Visão de grueiros é para poucos. (Foto: Gustavo Maia)
Visão de grueiros é para poucos. (Foto: Gustavo Maia)
Francisco opera grua acima do 35º andar. (Foto: Gustavo Maia)
Francisco opera grua acima do 35º andar. (Foto: Gustavo Maia)
Posição privilegiada do operador. (Foto: Gustavo Maia)
Posição privilegiada do operador. (Foto: Gustavo Maia)

Estar acima de tudo tem outros aspectos, além da bela paisagem, conta Francisco. Ele é o primeiro a ver a chuva se aproximando da região, por exemplo. “Já vi até acidentes lá de cima. Uma mulher sendo atropelada e no outro um casal numa moto. Lá de cima eu liguei pros bombeiros e já passei o endereço”, conta ele, lembrando que ainda ganhou lá de baixo um aceno de agradecimento da equipe que atendeu à ocorrência.

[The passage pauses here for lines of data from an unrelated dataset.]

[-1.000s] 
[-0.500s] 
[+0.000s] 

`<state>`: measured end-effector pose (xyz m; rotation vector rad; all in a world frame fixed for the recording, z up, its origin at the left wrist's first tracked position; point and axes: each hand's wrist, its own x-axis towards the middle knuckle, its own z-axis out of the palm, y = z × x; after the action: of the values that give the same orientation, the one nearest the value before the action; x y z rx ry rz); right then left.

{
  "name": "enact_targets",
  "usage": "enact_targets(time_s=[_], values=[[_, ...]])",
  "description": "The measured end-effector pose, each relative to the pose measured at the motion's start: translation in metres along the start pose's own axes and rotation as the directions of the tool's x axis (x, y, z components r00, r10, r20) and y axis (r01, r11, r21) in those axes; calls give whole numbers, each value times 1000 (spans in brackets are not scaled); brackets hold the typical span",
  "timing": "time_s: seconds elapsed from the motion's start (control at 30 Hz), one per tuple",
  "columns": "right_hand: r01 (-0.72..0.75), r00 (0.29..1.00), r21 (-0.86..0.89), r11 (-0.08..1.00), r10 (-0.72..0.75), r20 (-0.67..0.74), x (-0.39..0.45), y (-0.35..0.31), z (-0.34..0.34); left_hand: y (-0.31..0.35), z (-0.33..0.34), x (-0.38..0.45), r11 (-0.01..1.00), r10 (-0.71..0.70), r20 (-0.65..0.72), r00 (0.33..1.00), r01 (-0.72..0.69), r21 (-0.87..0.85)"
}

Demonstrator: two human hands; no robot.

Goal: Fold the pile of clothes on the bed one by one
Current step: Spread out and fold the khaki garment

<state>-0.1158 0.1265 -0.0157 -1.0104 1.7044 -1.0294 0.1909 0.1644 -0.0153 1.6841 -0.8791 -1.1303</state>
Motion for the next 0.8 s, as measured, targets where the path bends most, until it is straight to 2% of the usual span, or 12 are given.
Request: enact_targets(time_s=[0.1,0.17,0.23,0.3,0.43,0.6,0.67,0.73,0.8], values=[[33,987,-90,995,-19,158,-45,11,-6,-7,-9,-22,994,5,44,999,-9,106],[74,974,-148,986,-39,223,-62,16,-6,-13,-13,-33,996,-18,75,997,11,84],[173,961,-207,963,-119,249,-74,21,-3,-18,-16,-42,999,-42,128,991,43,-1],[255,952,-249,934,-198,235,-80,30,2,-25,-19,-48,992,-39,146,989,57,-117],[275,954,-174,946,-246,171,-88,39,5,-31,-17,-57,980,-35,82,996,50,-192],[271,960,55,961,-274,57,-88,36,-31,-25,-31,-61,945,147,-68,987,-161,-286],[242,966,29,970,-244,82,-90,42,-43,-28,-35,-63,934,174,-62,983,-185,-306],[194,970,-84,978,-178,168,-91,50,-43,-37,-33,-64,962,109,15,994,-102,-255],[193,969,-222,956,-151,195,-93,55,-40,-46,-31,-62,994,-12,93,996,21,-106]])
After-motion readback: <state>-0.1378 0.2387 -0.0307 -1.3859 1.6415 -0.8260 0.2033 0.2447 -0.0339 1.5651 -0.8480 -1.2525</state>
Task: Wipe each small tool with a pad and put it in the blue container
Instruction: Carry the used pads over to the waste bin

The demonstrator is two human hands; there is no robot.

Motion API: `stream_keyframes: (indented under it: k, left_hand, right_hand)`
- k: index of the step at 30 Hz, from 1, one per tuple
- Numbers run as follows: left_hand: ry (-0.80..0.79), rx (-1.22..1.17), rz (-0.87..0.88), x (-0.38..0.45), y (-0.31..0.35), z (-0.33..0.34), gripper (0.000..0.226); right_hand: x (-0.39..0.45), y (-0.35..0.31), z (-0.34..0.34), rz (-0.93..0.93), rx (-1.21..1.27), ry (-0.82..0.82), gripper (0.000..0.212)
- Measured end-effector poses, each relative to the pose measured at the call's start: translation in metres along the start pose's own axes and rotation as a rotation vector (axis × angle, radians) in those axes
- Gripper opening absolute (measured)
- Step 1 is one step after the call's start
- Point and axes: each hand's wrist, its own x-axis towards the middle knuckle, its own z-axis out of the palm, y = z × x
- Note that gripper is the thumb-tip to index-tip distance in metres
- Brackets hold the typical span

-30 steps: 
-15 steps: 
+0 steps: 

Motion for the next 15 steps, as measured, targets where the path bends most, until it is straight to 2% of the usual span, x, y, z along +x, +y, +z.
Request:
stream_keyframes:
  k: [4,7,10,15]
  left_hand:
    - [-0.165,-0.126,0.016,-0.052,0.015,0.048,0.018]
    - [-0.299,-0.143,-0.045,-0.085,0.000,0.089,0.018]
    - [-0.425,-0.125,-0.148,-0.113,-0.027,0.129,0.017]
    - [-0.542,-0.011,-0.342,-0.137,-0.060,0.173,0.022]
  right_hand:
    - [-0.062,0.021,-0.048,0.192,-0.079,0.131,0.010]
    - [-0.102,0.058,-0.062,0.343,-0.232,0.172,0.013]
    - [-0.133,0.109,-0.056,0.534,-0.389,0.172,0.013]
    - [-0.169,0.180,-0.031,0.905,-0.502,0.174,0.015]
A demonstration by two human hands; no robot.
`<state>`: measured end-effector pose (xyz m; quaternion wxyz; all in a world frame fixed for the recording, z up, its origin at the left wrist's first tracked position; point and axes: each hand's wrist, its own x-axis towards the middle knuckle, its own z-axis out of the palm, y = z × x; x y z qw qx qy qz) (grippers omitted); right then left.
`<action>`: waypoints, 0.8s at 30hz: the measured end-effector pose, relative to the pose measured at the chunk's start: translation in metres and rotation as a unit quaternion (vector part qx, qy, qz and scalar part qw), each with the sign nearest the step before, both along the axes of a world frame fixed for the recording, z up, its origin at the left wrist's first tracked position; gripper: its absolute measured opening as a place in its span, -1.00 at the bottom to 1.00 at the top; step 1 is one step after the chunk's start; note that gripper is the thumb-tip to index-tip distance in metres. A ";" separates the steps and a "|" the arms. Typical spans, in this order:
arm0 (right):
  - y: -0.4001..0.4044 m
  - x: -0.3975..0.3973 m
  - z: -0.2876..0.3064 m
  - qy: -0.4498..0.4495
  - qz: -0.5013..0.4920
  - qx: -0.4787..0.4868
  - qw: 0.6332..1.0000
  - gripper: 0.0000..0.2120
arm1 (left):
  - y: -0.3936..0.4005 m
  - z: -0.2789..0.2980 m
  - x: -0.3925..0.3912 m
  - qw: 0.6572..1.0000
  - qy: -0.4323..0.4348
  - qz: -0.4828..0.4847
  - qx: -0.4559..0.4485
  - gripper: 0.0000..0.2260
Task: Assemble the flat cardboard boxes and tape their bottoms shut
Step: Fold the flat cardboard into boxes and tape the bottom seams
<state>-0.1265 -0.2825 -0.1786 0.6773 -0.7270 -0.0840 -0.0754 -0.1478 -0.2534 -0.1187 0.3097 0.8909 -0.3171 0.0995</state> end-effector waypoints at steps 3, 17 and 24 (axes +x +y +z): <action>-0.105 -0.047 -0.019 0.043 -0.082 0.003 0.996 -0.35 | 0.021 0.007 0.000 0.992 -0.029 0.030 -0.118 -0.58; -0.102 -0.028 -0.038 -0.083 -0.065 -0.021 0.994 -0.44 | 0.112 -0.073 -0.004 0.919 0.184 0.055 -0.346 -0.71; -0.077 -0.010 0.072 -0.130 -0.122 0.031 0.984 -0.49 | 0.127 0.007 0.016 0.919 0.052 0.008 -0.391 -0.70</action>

Assim como Cícero, Francisco também já sentiu o coração bater mais forte com alguns sustos que levou na grua. Ele conta que pouco tempo depois de começar a trabalhar na função, a grua em que estava foi atingida por um raio. “O susto é muito grande, né? O raio caiu na lança (parte mais longa da grua) e fez uma bola de fogo, passou pela grua inteira e queimou todos os cabos de energia”, lembra ele.

Mas quando perguntados se mudariam de profissão, a resposta negativa vem rápida. E no fim das contas, de um jeito ou de outro, parece mesmo que estar mais próximo do céu vale a pena. Mesmo que seja para trabalhar.